The most important compound Facilities uses is rock salt, which while known for being corrosive and damaging to the environment, is the most effective tool for melting snow and ice quickly.

“It will rust everything, it will peel up concrete, it’s horrible and it’s bad for the environment,” Kent said. “But this is the only thing that will work on roadways. Every township, every municipality, everybody uses rock salt on roads. The other thing about [salt] is that it’s very cheap.”

“Whenever you’re putting something on the ground it’s going to end up in the water system some way. Rain washes it down there. Cities like Philadelphia actually dump the snow into the rivers, which has salt in it, because there’s just no place to put it. So you’re often dealing with stuff that’s going into our water supply, and that’s just the way that it is with snow. But there are chemicals that are better for the environment.”

These include a product called “EcoMag” which the College uses for sidewalks and walkways.

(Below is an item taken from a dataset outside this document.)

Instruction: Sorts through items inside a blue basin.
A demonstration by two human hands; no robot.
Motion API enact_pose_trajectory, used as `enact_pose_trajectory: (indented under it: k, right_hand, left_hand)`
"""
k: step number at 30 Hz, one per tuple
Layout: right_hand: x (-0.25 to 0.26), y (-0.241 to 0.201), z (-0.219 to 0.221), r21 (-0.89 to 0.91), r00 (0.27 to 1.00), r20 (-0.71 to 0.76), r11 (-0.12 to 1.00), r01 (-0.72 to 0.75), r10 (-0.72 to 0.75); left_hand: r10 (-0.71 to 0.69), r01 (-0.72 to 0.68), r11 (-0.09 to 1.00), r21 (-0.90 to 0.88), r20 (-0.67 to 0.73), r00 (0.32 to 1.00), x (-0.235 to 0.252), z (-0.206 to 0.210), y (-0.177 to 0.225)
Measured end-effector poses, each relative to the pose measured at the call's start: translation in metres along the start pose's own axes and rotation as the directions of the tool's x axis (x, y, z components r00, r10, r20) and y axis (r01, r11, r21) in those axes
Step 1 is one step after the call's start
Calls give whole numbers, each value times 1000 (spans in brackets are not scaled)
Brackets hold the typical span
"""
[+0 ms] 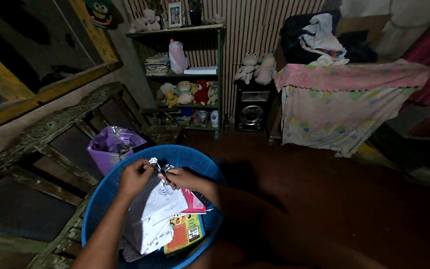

“Look at the ingredients: [Magnesium Chloride, Potassium Chloride], both better for the environment, not as corrosive. I’m saying better, not good, but it’s better,” Kent said. “It does have a little [sodium], very little, and another chemical called [Calcium Chloride]. This is as corrosive as [salt, but both Calcium Chloride and salt] work great on snow. They melt it down like that, it’s quick, it’s easy. This [EcoMag] takes a little longer. This will start working around 10-15, when the sun hits it.”

The College also uses sand for traction. Kent rules out the use of alternative compounds like beet juice, which some municipalities have begun using for more sustainable, though small-scale, snow melt.

“Beet juice is one of those things that just wouldn’t work. We don’t have the equipment, it’s very expensive,” Kent said. “Whenever you’re putting something down it’s going to have some kind of impact. We’re just trying to lessen it.”

In the large warehouse, salt stores occupy an entire corner, waiting for the next storm to hit. The pile is just below the “full” line, since some was used that morning to tackle the previous night’s light dusting. The College refilled on rock salt only the day before, shipping in 23 tons.

“Lately we run out of salt almost every storm. We got a load several days ago, that was full this morning [pre snow] and we’ll get another storm out of that, maybe a storm and a half. We have to order more,” Kent said. “We’ve already had over 35 inches, and our average is only 18-24. And we’ve still got a whole ‘nother month of winter.”